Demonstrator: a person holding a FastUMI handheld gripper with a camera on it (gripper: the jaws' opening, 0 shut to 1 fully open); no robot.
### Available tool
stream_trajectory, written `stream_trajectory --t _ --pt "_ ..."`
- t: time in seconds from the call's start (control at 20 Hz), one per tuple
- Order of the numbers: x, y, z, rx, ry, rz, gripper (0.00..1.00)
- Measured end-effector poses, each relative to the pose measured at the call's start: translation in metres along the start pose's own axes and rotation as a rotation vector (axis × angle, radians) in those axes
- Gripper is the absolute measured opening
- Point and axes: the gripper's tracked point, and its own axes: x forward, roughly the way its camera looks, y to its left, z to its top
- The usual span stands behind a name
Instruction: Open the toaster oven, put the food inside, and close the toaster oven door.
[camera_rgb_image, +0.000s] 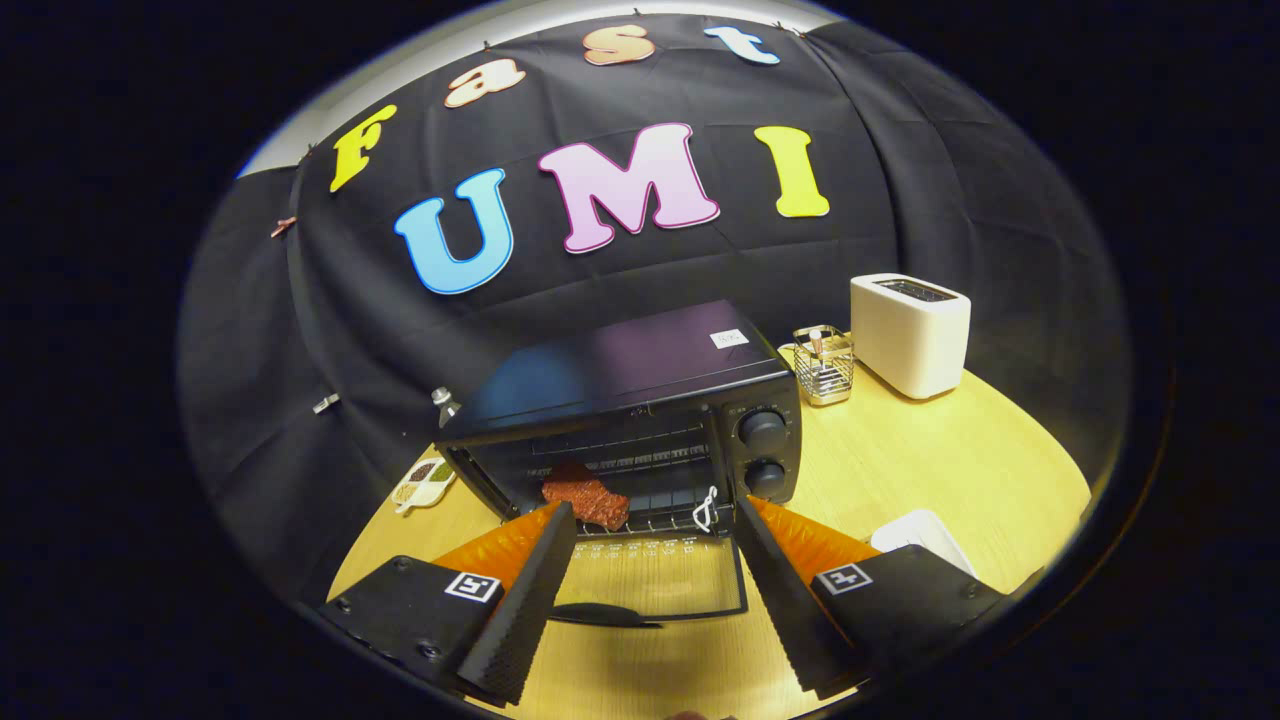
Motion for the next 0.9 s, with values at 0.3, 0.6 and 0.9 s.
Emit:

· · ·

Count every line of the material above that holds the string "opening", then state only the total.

2